Uniquation

Uniquation is a math expression search engine. I decided to create it when I noticed that there wasn’t any tool to find an information on the Web about a particular math concept.

Suppose you are a researcher who has just built a model f(x+1) = r f(x) (1-f(x)) for his domain. Now you have two options: either to explore the model or to find if this model was explored before. Of course you want to stand on the shoulders of giants, so you choose the second option. You go to Google and… become upset, because the SERP is garbage. One may argue that you should have searched for “logistic map” instead. Well, it is true, but how one would find the name to google if they only have the expression?

Here is where Uniquation shines. You can take a look on its SERP to the same request. Almost all links lead to the pages where the expression is associated with the name – logistic map. So after you find the name you can continue your research with Google.

Exploring a model isn’t the only use case for Uniquation. It is highly possible that a web page with an equation contains a solution too, so if you search for the equation you can find a solution. Moreover if a page contains an expression then Uniquation can find the page by a part of the expression. So if you’re looking for \cos (a+b) you will find \cos (a+b) = \cos a \cos b - \sin a \sin b.

Aha! Moment

The most complicated part about the project was to invent an algorithm to normalize expressions. It matters because the same concept in math may have several forms: x^2+a=0 or 0=a+x^2 or even y^2+x=0. So I had to take into account commutativity and alpha equivalence (same formula but different variables). It is a hard problem and when I started working on the project I didn’t know how to handle it, so when I came to a solution I had very strong aha! moment.

WolframAlpha

WolframAlpha was released when I was implementing Uniquation. First I was frightened, because a company behind it, Wolfram Research, has a lot of experience with symbolic manipulations and could have created a great math search engine. But they focused on computation rather then on search. For example if we enter \cos (a+b) they apply a lot of formulae to it including the one above, but if we enter the logistic map expression they just try to expand it and don’t provide any hint what it is, despite they know what logistic map is.

Beside that, WolframAlpha computes the result based on an internal database. But inside is by all means smaller that outside and always will be. So a solution based on outside data always will be more comprehensive.

Fail

This project was a part of my thesis. After I graduated I had to abandon it because I didn’t know how to make money with it and I didn’t have spare time to evolve it. Nevertheless I don’t think that to opensource it now is a good idea because I’m sure that in the current state of the project I will fail to build a community.

To make a prototype fast I used very marginal technologies. In the university my language of choice was C#, so I targeted the .Net platform, but since a linux hosting is cheaper I switched to Mono, later I switched from C# to Nemerle. Nemerle to C# is what Scala is to Java but with more powerful macro system and far less popular. I did it because Nemerle has IMHO the best tool to make parsers – Nemerle.PEG.

Now I believe that it is almost impossible to find people who are interested in development of Uniquation and who are also ready to learn Nemerle. I don’t leave a hope to port Uniquation to a more mainstream technology and to opensource it.

Future

If I manage to revive Uniquation I would start a new project on top of it – GaloisWiki. It is a math wiki-style encyclopedia made to improve Uniquation’s CAS abilities. Now Uniquation can find a math expression only if it was indexed before or it is a part of an indexed expression. It sucks because if a user searches for a specialized expression and a generic expression was added to the index they get nothing. For instance, if there is an article about Quadratic equation with a solution to ax^2+bx+c=0 in generic form then Uniquation wouldn’t find it by a specialized request like 3x^2-17x+10=0. I have an idea how it can be changed.
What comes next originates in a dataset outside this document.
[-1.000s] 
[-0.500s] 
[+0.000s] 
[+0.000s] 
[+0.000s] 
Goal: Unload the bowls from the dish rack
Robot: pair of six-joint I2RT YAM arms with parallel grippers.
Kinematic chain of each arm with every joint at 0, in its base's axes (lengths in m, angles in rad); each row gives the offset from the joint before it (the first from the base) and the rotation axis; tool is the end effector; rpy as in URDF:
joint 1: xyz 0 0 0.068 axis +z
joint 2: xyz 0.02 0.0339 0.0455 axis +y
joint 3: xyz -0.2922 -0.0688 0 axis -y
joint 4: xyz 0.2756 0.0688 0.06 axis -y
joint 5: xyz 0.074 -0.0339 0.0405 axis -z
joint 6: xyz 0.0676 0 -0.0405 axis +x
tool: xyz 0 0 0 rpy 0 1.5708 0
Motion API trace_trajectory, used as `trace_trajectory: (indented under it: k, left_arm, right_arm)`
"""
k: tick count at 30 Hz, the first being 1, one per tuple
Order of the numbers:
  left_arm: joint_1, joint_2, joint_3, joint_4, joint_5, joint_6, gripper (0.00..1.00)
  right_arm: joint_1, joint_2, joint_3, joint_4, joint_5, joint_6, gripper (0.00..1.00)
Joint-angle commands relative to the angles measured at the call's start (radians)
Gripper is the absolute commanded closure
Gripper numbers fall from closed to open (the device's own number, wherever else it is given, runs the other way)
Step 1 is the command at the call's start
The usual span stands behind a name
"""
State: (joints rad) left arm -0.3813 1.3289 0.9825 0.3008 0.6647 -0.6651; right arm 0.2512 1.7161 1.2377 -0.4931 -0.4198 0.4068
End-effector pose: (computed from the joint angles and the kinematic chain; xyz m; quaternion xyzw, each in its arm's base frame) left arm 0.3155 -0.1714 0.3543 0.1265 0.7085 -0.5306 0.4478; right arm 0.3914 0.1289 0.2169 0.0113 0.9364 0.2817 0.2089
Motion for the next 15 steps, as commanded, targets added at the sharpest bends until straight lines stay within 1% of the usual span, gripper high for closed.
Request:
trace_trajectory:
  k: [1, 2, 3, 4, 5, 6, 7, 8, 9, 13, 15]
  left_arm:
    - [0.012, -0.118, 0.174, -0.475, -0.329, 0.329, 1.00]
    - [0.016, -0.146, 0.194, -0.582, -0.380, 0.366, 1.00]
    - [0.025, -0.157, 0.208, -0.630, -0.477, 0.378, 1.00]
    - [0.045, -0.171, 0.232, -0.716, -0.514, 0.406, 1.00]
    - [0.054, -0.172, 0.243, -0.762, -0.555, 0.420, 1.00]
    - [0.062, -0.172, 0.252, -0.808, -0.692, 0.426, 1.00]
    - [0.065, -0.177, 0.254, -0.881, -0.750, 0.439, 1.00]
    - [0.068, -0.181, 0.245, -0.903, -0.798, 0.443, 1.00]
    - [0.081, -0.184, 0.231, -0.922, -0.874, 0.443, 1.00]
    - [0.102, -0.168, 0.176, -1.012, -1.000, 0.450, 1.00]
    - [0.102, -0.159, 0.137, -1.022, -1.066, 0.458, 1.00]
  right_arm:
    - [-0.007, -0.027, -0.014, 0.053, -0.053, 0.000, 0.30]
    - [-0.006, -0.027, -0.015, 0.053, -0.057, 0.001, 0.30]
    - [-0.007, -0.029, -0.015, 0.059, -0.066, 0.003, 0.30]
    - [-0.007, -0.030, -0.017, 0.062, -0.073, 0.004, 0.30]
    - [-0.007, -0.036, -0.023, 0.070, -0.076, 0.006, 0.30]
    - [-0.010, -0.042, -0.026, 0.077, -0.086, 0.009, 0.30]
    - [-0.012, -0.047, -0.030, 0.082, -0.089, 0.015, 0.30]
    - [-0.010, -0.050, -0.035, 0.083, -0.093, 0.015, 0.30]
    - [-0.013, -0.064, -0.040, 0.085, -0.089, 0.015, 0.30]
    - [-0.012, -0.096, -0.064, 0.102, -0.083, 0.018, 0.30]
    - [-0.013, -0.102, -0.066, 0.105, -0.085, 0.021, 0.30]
Imagine we have an article about the generic quadratic equation with a machine readable snippet like:

{
    equation: "ax^2+bx+c=0",
    solution: "x = (-b +- sqrt(b*b - 4ac)) / 2a",
    coefficients: ["a", "b", "c"],
    conditions: ["a in R", "b in R", "c in R", "b*b-4ac>=0"]
}

During the indexation all constants are replaced with free variables and additional conditions are added.

{
    equation: "ax^d+bx+c=e",
    solution: "x = (-b +- sqrt(b*b - 4ac)) / 2a",
    coefficients: ["a", "b", "c"],
    conditions: ["a in R", "b in R", "c in R", "b*b-4ac>=0", "d=2", "e=0"]
}

Then the structure is pushed to the index. Let us switch to a user request, e.g., 3x^2-17x+10=0. First, we convert it to the following structure.

{
    request: "ay^d+by+c=e",
    conditions: ["a=3", "d=2", "b=-17", "c=10", "e=0"]
}

Then

So the user gets a specialized solution that matches their request.

{
    equation: "3x^2-17x+10=0",
    solution: "x = (17 +- sqrt(17*17 - 4*3*10)) / 2*3"
}

I think you’ve just got the idea of GaloisWiki: it is a computer algebra system based on a wiki database which looks like a math encyclopedia.